Sharing is Caring

Thursday, May 11, 2023

Spark- Window Function

Window functions in Spark

================================================

-> Spark Window functions operate on a group of rows like partition and return a single value for every input row. Spark SQL supports three kinds of window functions:

a) Ranking functions

b) Analytic functions

c) Aggregate functions

Ranking Functions:
=============

-> ROW_NUMBER(): It is used to get a unique sequential number for each row in the specified data.
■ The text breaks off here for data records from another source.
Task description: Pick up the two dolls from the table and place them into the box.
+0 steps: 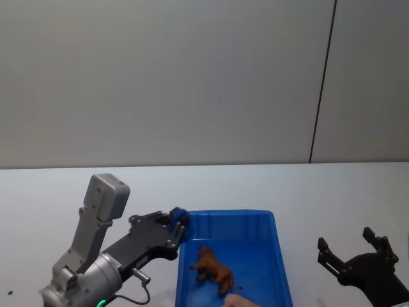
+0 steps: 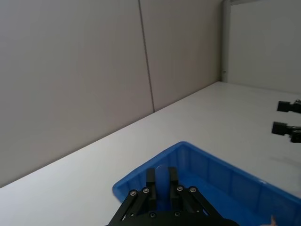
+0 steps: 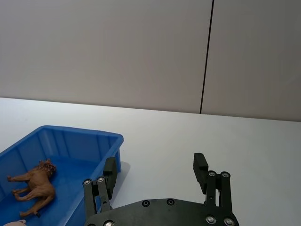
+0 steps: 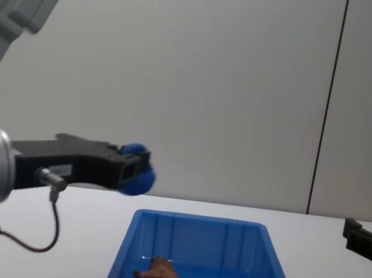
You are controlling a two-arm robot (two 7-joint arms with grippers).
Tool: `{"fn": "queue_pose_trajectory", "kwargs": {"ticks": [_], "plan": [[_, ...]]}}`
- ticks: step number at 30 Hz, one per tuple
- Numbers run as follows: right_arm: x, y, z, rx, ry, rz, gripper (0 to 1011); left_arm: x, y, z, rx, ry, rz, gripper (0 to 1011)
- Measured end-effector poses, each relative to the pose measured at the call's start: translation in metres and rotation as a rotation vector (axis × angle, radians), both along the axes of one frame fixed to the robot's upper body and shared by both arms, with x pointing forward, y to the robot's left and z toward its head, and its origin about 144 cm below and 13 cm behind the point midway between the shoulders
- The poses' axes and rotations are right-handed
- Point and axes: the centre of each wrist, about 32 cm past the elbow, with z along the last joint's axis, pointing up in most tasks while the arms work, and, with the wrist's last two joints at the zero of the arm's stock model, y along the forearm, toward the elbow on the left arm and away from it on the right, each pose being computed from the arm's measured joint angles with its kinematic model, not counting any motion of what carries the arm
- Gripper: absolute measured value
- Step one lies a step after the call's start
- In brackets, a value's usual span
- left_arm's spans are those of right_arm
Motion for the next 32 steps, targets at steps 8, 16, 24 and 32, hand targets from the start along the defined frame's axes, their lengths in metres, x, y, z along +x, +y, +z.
{"fn": "queue_pose_trajectory", "kwargs": {"ticks": [8,16,24,32], "plan": [[0.000,0.000,0.000,0.000,0.000,0.000,1001,0.008,-0.007,0.005,-0.037,-0.014,-0.118,261],[0.000,0.000,0.000,0.000,0.000,0.000,1001,0.018,-0.017,0.009,-0.069,-0.017,-0.246,517],[0.000,0.000,0.000,0.000,0.000,0.000,1001,0.025,-0.026,0.011,-0.090,-0.019,-0.330,752],[0.000,0.000,0.000,0.000,0.000,0.000,1000,0.029,-0.030,0.013,-0.100,-0.020,-0.371,996]]}}
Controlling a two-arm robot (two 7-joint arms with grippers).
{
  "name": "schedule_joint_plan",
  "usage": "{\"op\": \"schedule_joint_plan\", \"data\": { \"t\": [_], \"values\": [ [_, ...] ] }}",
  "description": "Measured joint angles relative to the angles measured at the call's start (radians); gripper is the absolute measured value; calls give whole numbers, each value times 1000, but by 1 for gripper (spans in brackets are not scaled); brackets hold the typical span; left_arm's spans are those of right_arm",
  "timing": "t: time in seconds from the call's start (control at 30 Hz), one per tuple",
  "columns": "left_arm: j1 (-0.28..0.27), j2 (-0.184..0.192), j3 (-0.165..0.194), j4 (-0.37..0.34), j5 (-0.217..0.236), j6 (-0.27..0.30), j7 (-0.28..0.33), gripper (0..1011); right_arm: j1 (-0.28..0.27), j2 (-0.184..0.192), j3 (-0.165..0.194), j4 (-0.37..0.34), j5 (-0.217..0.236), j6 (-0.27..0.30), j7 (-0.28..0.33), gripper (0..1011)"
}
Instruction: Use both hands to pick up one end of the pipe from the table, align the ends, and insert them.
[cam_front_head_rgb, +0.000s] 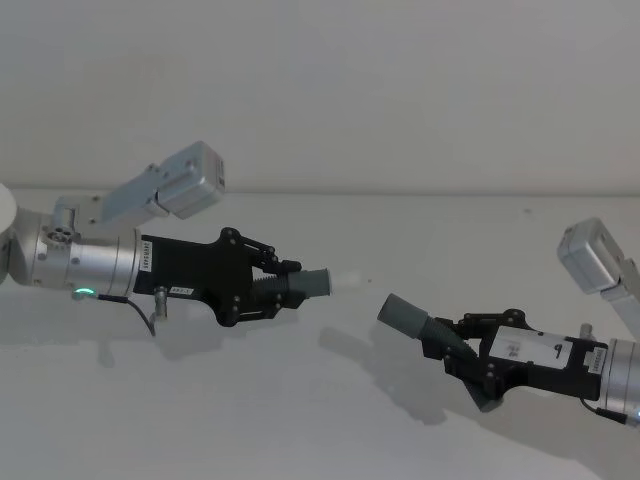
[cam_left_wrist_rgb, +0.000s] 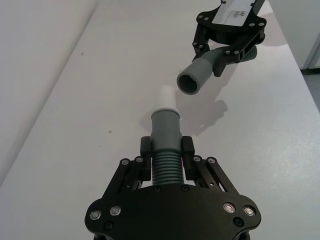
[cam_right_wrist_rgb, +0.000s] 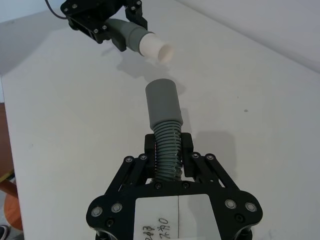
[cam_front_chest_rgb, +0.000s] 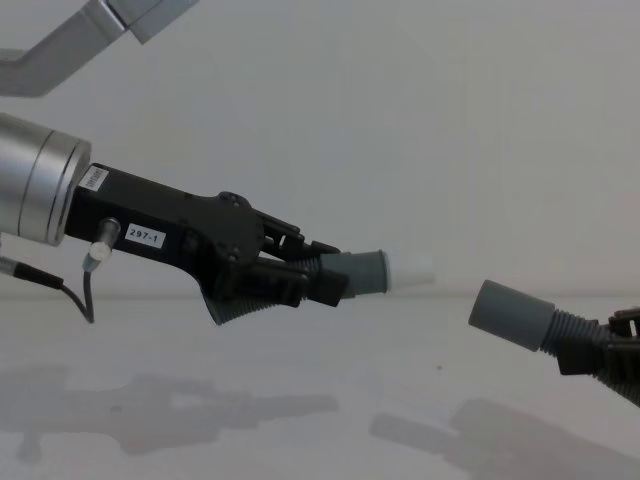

-> RANK(): It is used to provide a rank to the result within a window partition. This function leaves gaps in rank when there are ties.

-> DENSE_RANK(): is used to get the result with rank of rows within a window partition without any gaps. This is similar to rank() function difference being rank function leaves gaps in rank when there are ties.

-> NTILE(): It is used to distribute the number of rows in the specified (N) number of groups. Each row group gets its rank as per the specified condition. We need to specify the value for the desired number of groups.

✔️Without use of partition by :

The NTILE(2) shows that we require a group of two records in the result.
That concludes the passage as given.